Originally posted on inverse.

Nvidia wants to make robots smarter by making them creepier.

Humans, like primates, are one of only a few species on Earth that can look at someone doing something and then learn from it — monkey see, monkey do.

But just because that skill is somewhat unique in the animal kingdom doesn’t mean it has to be in the robotic one, especially if Nvidia has anything to do with it.


There’s a lot to unpack from Nvidia’s latest GTC 2024 keynote — a whole new generation of AI-enabling chips called Blackwell, for example — but nestled in the unveiling of its next-gen Blackwell chip, there was GR00T, which stands for Generalist Robot 00 Technology.

As the name implies, GR00T is focused on accelerating robotic development. How does it plan to do that? In the creepiest way possible, of course. As per Nvidia:

Robots powered by GR00T… will be designed to understand natural language and emulate movements by observing human actions — quickly learning coordination, dexterity and other skills in order to navigate, adapt and interact with the real world.

So, to synopsize, Nvidia wants to teach robots how to teach themselves. Part of its trick is making GR00T multimodal, which means, for example, that one could show GR00T a video of a person performing an action and the model might be able to mime the action based off that video input. No programming, no simulating, just AI mimicry.

No programming, no simulating, just AI mimicry.

While GR00T has a long way to go before it can call itself a robotics revolution, it does make a strong case for addressing one of the biggest problems facing functional humanoid robots, which is the sheer variability of tasks or scenarios one might encounter.
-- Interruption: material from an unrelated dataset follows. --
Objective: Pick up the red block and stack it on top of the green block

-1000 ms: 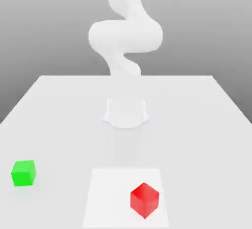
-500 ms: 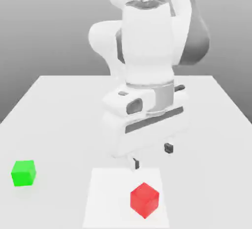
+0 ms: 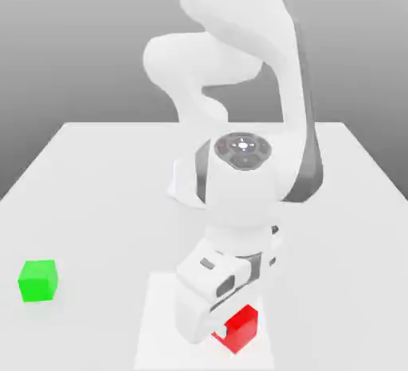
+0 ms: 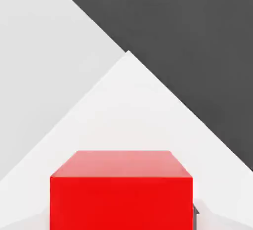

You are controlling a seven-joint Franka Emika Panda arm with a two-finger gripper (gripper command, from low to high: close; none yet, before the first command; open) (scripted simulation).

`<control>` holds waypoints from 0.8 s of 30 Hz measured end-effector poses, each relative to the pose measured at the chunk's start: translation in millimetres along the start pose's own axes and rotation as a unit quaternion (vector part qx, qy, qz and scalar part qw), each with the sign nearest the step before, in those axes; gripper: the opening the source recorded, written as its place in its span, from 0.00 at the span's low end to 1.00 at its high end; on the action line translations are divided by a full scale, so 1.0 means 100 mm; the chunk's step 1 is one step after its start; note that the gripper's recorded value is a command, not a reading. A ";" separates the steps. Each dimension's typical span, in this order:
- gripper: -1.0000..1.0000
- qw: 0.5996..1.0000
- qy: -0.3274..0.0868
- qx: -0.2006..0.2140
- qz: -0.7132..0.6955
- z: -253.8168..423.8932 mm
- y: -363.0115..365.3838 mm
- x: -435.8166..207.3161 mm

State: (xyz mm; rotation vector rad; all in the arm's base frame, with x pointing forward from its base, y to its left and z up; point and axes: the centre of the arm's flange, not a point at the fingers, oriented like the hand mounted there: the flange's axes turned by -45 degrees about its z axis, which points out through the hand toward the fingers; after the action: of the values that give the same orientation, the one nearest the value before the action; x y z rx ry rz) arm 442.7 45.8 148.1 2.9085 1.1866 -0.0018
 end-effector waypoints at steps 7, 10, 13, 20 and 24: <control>0.00 1.000 0.000 0.000 0.021 -0.62 0.22 -0.20; 0.00 0.998 -0.001 -0.001 0.068 -0.72 0.66 -0.66; 0.00 0.992 -0.001 -0.002 0.124 -0.79 1.07 -1.26; 0.00 0.969 0.000 0.000 0.248 -0.94 1.61 -2.83; 0.00 0.964 0.001 0.000 0.264 -0.76 1.66 -3.13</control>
State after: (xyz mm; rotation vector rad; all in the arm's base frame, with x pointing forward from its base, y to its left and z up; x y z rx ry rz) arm 335.1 -292.2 224.9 3.1199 0.3758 0.0024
Since it’s impossible to pre-program a response for every real-life scenario a bot might encounter out in the world, the ability to learn or react on the fly with generative AI could theoretically provide the level of versatility robots need to navigate their entropic environments.

Plus, this is Nvidia we’re talking about here — the company that has primarily powered the current AI revolution — so it’s pretty hard to rule out the success of a model like GR00T, even if the challenges of functional humanoid robots are vast.

Naturally, Nvidia also has hardware to go along with its robotic endeavors, which it’s calling Jetson Thor. Nvidia says Jetson Thor is a “modular architecture optimized for performance, power and size” and is specifically designed to run multimodal models like GR00T.


Lots of big names in robotics are already on board with GR00T. Nvidia says it’s already building a “comprehensive AI platform” for big names like Agility Robotics, Boston Dynamics, Figure AI, and more.

And if competition is an accelerator, then humanoid bots also have that working in their favor. OpenAI, an equally huge name in AI as Nvidia, has thrown its hat into the robot ring with bots like those made by Figure AI. The results are already just as impressive and creepy as you might imagine.

In any outcome, it looks like I could end up eating more words after all — maybe at-home robots are closer than I thought.